======== Data shown ========

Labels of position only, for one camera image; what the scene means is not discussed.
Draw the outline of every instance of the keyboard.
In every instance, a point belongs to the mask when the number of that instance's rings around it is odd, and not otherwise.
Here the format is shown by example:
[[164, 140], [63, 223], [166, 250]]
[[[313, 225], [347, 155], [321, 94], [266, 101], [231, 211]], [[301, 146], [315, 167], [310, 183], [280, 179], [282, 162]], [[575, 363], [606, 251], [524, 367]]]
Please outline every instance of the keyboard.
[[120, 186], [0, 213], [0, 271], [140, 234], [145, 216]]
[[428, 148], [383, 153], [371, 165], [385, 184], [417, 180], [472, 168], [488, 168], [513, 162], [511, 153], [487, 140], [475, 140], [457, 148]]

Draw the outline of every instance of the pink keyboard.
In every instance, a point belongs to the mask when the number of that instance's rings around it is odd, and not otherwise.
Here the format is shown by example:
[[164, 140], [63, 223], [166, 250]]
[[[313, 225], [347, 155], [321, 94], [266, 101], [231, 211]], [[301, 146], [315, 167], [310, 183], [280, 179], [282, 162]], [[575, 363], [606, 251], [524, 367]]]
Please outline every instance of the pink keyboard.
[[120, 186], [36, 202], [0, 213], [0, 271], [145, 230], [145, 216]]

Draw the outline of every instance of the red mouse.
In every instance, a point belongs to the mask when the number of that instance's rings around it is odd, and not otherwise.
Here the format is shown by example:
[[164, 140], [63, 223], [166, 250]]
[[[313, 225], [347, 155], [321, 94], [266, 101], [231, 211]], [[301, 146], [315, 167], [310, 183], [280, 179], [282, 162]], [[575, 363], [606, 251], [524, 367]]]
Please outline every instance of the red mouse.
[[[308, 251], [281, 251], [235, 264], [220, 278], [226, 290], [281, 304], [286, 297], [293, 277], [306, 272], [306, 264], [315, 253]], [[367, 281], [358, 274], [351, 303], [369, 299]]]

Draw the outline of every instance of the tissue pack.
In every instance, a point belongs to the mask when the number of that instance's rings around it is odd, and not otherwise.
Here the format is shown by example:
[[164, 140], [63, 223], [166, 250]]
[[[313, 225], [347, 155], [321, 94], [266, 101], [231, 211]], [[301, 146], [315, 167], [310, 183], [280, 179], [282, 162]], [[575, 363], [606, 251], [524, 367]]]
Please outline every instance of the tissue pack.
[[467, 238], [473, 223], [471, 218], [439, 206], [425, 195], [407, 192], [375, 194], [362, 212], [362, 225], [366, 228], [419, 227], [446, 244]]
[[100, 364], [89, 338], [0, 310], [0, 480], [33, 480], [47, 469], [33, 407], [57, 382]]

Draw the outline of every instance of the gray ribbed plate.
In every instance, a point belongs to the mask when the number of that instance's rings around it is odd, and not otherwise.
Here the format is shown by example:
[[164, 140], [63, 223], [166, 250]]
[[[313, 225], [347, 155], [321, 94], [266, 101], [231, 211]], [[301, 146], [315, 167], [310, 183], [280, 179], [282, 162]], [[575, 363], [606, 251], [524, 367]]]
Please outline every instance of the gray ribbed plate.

========

§ What to work on
Reproduce the data in full. Nothing in it may be altered.

§ Task solution
Labels of position only, for one camera image; what the scene means is not discussed.
Draw the outline of every instance of the keyboard.
In every instance, a point belongs to the mask when the number of that instance's rings around it is odd, and not otherwise.
Here the format is shown by example:
[[164, 140], [63, 223], [166, 250]]
[[[313, 225], [347, 155], [321, 94], [266, 101], [231, 211]], [[301, 146], [315, 167], [310, 183], [280, 179], [282, 162]], [[575, 363], [606, 251], [524, 367]]]
Please outline every instance of the keyboard.
[[120, 186], [0, 213], [0, 271], [140, 234], [145, 216]]
[[428, 148], [383, 153], [371, 165], [385, 184], [417, 180], [472, 168], [488, 168], [513, 162], [511, 153], [487, 140], [475, 140], [457, 148]]

Draw the outline of every instance of the pink keyboard.
In every instance, a point belongs to the mask when the number of that instance's rings around it is odd, and not otherwise.
Here the format is shown by example:
[[164, 140], [63, 223], [166, 250]]
[[[313, 225], [347, 155], [321, 94], [266, 101], [231, 211]], [[301, 146], [315, 167], [310, 183], [280, 179], [282, 162]], [[575, 363], [606, 251], [524, 367]]]
Please outline every instance of the pink keyboard.
[[120, 186], [36, 202], [0, 213], [0, 271], [145, 230], [145, 216]]

Draw the outline of every instance of the red mouse.
In every instance, a point belongs to the mask when the number of that instance's rings around it is odd, and not otherwise.
Here the format is shown by example:
[[164, 140], [63, 223], [166, 250]]
[[[313, 225], [347, 155], [321, 94], [266, 101], [231, 211]], [[301, 146], [315, 167], [310, 183], [280, 179], [282, 162]], [[575, 363], [606, 251], [524, 367]]]
Please outline every instance of the red mouse.
[[[308, 251], [281, 251], [235, 264], [220, 278], [226, 290], [281, 304], [286, 297], [293, 277], [306, 272], [306, 264], [315, 253]], [[367, 281], [358, 274], [351, 303], [369, 299]]]

Draw the outline of every instance of the tissue pack.
In every instance, a point belongs to the mask when the number of that instance's rings around it is odd, and not otherwise.
Here the format is shown by example:
[[164, 140], [63, 223], [166, 250]]
[[[313, 225], [347, 155], [321, 94], [266, 101], [231, 211]], [[301, 146], [315, 167], [310, 183], [280, 179], [282, 162]], [[575, 363], [606, 251], [524, 367]]]
Please outline every instance of the tissue pack.
[[467, 238], [473, 223], [471, 218], [439, 206], [425, 195], [407, 192], [375, 194], [362, 212], [362, 225], [366, 228], [419, 227], [446, 244]]
[[100, 364], [89, 338], [0, 310], [0, 480], [33, 480], [47, 469], [33, 407], [57, 382]]

Draw the outline of every instance of the gray ribbed plate.
In every instance, a point belongs to the mask when the number of that instance's rings around it is odd, and not otherwise.
Here the format is shown by example:
[[164, 140], [63, 223], [166, 250]]
[[[313, 225], [347, 155], [321, 94], [266, 101], [231, 211]], [[301, 146], [315, 167], [310, 183], [280, 179], [282, 162]], [[575, 363], [606, 251], [524, 367]]]
Please outline every instance of the gray ribbed plate.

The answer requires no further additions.